Action item – Needed from the data below: every line from the one with "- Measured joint" up to and including the one with "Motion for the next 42", repeated exactly and with nothing else.

+++ Data for the task +++

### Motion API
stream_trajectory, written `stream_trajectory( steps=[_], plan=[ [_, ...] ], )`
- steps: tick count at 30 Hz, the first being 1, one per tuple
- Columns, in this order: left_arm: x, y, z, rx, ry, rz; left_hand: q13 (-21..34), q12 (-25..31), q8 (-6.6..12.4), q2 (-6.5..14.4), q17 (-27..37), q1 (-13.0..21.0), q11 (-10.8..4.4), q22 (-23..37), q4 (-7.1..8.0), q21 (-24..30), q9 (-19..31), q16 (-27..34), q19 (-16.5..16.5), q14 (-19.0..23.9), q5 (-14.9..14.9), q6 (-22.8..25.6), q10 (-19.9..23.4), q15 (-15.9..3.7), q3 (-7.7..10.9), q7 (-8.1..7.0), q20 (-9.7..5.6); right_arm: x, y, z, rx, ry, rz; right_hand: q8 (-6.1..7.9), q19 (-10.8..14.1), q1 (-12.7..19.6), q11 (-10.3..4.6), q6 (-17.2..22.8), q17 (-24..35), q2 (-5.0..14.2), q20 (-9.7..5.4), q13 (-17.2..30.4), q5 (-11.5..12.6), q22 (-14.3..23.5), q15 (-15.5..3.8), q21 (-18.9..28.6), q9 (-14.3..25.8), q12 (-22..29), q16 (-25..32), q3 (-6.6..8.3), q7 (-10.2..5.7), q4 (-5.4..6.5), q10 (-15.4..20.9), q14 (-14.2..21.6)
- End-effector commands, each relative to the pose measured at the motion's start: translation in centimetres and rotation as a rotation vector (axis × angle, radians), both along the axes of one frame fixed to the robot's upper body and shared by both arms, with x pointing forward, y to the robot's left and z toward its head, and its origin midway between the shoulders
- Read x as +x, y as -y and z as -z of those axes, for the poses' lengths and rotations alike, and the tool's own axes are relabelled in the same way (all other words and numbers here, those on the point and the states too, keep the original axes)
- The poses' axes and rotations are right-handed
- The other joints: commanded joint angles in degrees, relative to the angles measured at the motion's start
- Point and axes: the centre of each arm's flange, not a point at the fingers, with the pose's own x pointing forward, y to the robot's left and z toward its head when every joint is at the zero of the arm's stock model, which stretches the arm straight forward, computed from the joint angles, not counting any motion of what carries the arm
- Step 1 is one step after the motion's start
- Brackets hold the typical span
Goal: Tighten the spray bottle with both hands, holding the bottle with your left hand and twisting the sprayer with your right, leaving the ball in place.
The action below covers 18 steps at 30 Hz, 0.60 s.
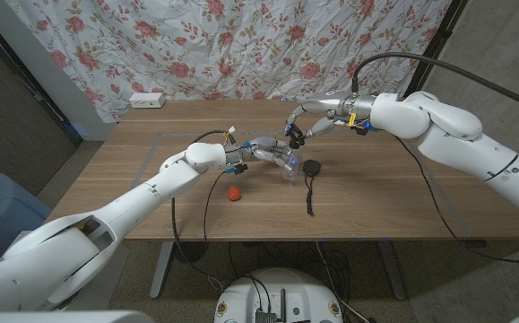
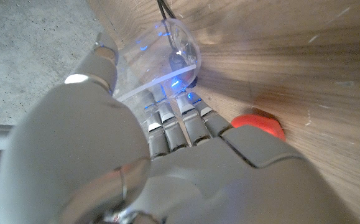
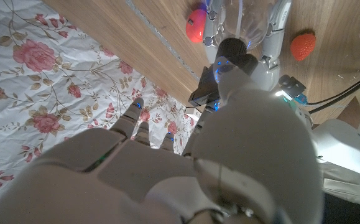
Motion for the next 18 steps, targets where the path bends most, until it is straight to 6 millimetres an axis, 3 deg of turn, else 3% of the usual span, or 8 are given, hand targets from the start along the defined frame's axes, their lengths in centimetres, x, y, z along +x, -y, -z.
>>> stream_trajectory(
  steps=[1,18],
  plan=[
    [-0.09,0.1,0.09,0.005,0.002,0.004,0.9,0.3,18.18,9.5,0.3,-5.0,-2.42,0.1,0.83,-0.1,0.3,0.4,0.5,0.4,0.2,0.6,3.5,-6.15,1.23,-0.13,-1.78,-1.06,-0.78,-0.53,-0.038,-0.016,0.035,-0.82,-0.1,-0.7,0.53,-1.5,0.2,-0.04,0.59,0.1,-0.3,0.0,0.53,0.2,0.0,0.2,0.6,-0.64,-0.04,0.0,-0.7,-1.1],
    [-0.16,0.13,-0.05,0.01,0.012,0.006,0.9,0.0,18.07,9.5,0.1,-5.7,-3.15,0.1,1.33,-0.1,0.3,0.1,0.5,0.1,0.1,0.2,2.8,-6.26,1.23,-0.74,-1.74,-1.15,-1.21,-0.65,-0.051,-0.035,0.07,-1.72,0.3,-2.5,1.24,-2.9,0.2,-1.06,1.39,0.2,-0.5,0.0,1.21,0.4,0.1,0.5,0.8,-1.61,0.05,0.33,-0.7,-0.8]
  ],
)
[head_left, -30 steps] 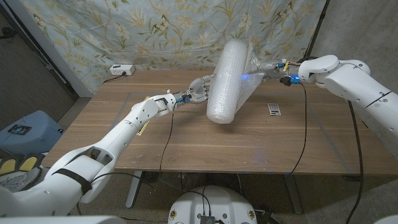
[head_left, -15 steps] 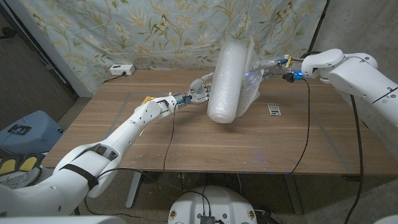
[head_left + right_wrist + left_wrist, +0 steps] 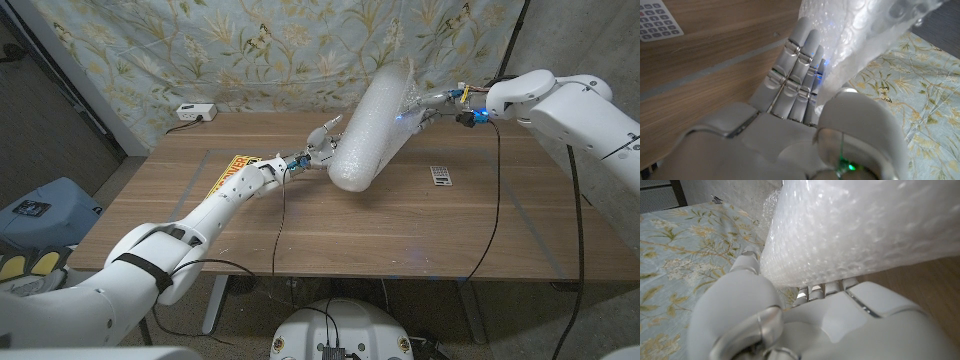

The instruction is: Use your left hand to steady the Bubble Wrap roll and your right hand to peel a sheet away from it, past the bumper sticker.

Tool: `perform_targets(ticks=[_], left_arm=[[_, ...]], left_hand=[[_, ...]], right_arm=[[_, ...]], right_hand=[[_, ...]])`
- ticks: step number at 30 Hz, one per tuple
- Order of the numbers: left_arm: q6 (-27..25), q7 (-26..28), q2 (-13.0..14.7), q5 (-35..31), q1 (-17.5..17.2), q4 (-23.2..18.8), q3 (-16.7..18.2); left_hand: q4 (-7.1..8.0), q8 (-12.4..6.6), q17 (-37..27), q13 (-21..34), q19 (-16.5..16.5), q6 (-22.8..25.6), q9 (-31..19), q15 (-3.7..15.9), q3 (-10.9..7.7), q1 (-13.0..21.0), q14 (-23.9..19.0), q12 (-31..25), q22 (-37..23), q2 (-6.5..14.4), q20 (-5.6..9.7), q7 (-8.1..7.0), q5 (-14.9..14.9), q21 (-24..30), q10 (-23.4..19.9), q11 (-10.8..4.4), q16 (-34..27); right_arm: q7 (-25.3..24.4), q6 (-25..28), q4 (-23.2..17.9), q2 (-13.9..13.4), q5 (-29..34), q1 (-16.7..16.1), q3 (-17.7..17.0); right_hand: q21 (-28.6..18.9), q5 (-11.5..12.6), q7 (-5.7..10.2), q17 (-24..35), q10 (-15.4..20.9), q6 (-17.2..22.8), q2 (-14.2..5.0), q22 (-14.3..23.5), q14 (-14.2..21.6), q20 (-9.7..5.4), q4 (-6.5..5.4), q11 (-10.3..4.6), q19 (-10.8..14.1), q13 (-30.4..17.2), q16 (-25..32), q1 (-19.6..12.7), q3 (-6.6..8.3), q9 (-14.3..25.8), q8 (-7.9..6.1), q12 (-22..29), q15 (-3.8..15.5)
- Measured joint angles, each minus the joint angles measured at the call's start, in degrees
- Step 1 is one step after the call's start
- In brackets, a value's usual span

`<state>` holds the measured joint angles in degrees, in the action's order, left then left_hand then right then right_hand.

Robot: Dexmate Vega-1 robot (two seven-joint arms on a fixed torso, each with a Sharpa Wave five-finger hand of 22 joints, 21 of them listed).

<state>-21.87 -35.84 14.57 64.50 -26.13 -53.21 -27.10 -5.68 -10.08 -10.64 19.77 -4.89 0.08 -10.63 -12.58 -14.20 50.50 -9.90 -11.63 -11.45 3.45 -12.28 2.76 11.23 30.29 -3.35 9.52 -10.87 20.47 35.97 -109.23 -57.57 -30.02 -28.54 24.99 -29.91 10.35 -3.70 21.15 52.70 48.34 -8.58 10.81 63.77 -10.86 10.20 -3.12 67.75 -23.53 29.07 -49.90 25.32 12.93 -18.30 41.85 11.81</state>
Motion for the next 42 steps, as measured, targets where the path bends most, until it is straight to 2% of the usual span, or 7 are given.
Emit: perform_targets(ticks=[5,6,10,17,22,28,42], left_arm=[[0.5,-0.9,-0.2,0.1,0.2,0.5,0.0],[0.6,-1.0,-0.8,0.1,0.7,2.2,0.0],[1.0,-1.6,-1.1,0.1,1.1,3.1,-0.1],[1.5,-2.2,-1.5,-0.4,1.7,4.4,-0.4],[1.6,-2.2,-1.6,-0.7,1.8,4.5,-0.6],[1.6,-2.2,-1.4,-1.1,1.9,4.5,-0.9],[1.5,-2.0,-0.8,-1.8,2.3,4.0,-1.3]], left_hand=[[0.0,0.0,0.0,-0.1,0.0,0.0,0.0,0.0,0.0,-0.2,0.0,0.0,0.0,0.2,0.0,0.0,0.0,0.0,0.0,0.0,0.0],[0.0,0.0,0.0,-0.1,0.0,0.0,0.0,0.0,0.0,-0.2,0.0,0.0,0.0,0.2,0.0,0.0,0.0,0.0,0.0,0.0,0.0],[0.0,0.0,0.0,-0.1,0.2,0.0,0.0,0.0,0.0,-0.2,0.0,0.0,0.0,0.2,0.21,0.0,0.0,0.0,0.0,0.0,0.0],[0.0,-0.32,0.0,-0.1,0.2,0.0,0.0,0.21,-0.01,-0.2,0.2,0.0,0.0,0.2,0.22,0.0,0.0,0.0,0.0,0.0,0.0],[-0.01,-0.32,0.0,-0.1,0.2,0.0,0.0,0.31,-0.01,-0.2,0.3,0.0,0.0,0.2,0.21,0.0,0.0,-0.2,0.0,0.0,0.0],[-0.01,-0.32,0.0,-0.4,0.4,0.0,0.0,0.0,-0.01,-0.5,0.6,0.0,0.0,0.5,0.41,0.0,0.0,-0.2,0.2,-0.22,0.0],[-0.01,-0.32,0.0,-0.4,0.7,0.0,0.0,0.08,-0.02,-0.5,1.1,0.0,0.0,0.5,0.1,0.0,0.0,-0.2,0.3,-0.31,0.3]], right_arm=[[-0.1,0.1,-0.4,-0.1,0.0,0.0,-0.5],[-0.4,0.2,-0.5,-0.2,0.0,-0.1,-0.5],[-0.5,0.2,-0.7,-0.3,0.0,-0.3,-0.9],[-0.7,-0.9,-1.6,-1.1,0.0,-1.4,-2.2],[-1.2,-2.5,-2.6,-1.9,-0.4,-2.7,-3.7],[-1.6,-4.0,-3.8,-2.8,-0.7,-4.2,-5.2],[-2.2,-7.4,-6.2,-4.5,-0.8,-7.4,-8.6]], right_hand=[[0.0,0.0,0.21,0.0,0.6,0.4,0.34,0.0,0.9,-0.19,0.0,0.0,0.2,0.2,0.0,-0.7,0.33,0.3,0.0,0.4,0.43],[0.0,0.0,0.21,0.0,0.7,0.4,0.23,0.0,1.0,-0.19,-0.08,-0.08,0.2,0.2,0.0,-0.8,0.54,0.3,0.0,0.4,0.36],[-0.4,0.0,0.51,0.3,0.7,0.7,0.26,0.0,1.2,-0.19,-0.09,-0.09,0.2,0.2,0.0,-1.2,0.54,0.5,0.0,0.4,0.59],[-0.9,0.1,0.75,0.7,1.4,1.6,0.14,0.0,2.0,-0.51,-0.24,-0.74,0.5,0.0,0.0,-1.8,0.7,0.8,-0.3,0.8,0.99],[-1.3,0.3,1.21,1.1,1.9,2.3,-0.03,0.0,2.7,-0.61,0.0,-1.31,0.6,-0.1,0.0,-2.6,0.94,1.1,-0.4,1.2,1.28],[-1.3,0.3,1.33,1.5,1.9,2.8,0.18,0.0,3.2,-0.61,-0.08,-1.32,0.6,-0.3,0.0,-3.3,1.49,1.4,-0.4,1.4,1.36],[-2.1,0.2,1.86,2.4,2.8,3.7,0.33,0.3,4.0,-0.6,-0.24,-1.53,0.6,-0.6,-0.3,-4.2,1.65,2.1,-0.85,2.0,1.39]])
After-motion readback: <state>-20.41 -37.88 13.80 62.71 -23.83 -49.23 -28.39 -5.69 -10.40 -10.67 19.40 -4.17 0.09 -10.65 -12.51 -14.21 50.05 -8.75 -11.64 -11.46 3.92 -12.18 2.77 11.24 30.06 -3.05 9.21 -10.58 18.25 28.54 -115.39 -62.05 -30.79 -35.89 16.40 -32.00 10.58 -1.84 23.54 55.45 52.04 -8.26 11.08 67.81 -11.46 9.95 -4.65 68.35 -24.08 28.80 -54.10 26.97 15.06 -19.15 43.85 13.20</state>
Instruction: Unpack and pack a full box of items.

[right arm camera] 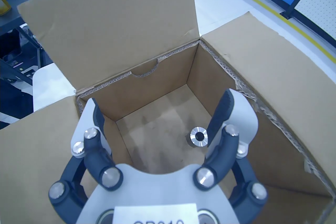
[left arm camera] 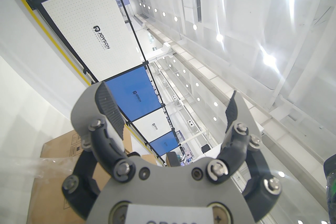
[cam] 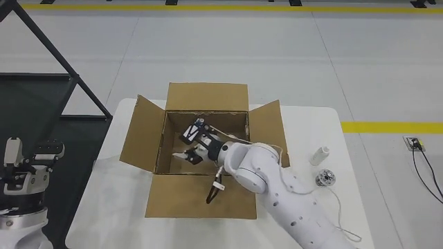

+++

Solution to this task –
- Measured joint angles, each minus the joint angles measured at the call's start, in degrees
- Step 1 is one step after the call's start
- In brackets, a value's usual span

`<state>` holds the measured joint angles in degrees, in the action's order, left then left_hand then right then right_hand.

Robot: Dexmate Vega-1 robot (two seven-joint arms on a fixed torso, each with a Sharpa Wave five-finger hand of 22 joints, 21 of them listed).

<state>-21.87 -35.84 14.57 64.50 -26.13 -53.21 -27.10 -5.68 -10.08 -10.64 19.77 -4.89 0.08 -10.63 -12.58 -14.20 50.50 -9.90 -11.63 -11.45 3.45 -12.28 2.76 11.23 30.29 -3.35 9.52 -10.87 20.47 35.97 -109.23 -57.57 -30.02 -28.54 24.99 -29.91 10.35 -3.70 21.15 52.70 48.34 -8.58 10.81 63.77 -10.86 10.20 -3.12 67.75 -23.53 29.07 -49.90 25.32 12.93 -18.30 41.85 11.81</state>
Motion for the next 42 steps, as measured, targets where the path bends most, until it is straight to 2% of the usual span, or 7 are given.

There is nothing more to the output.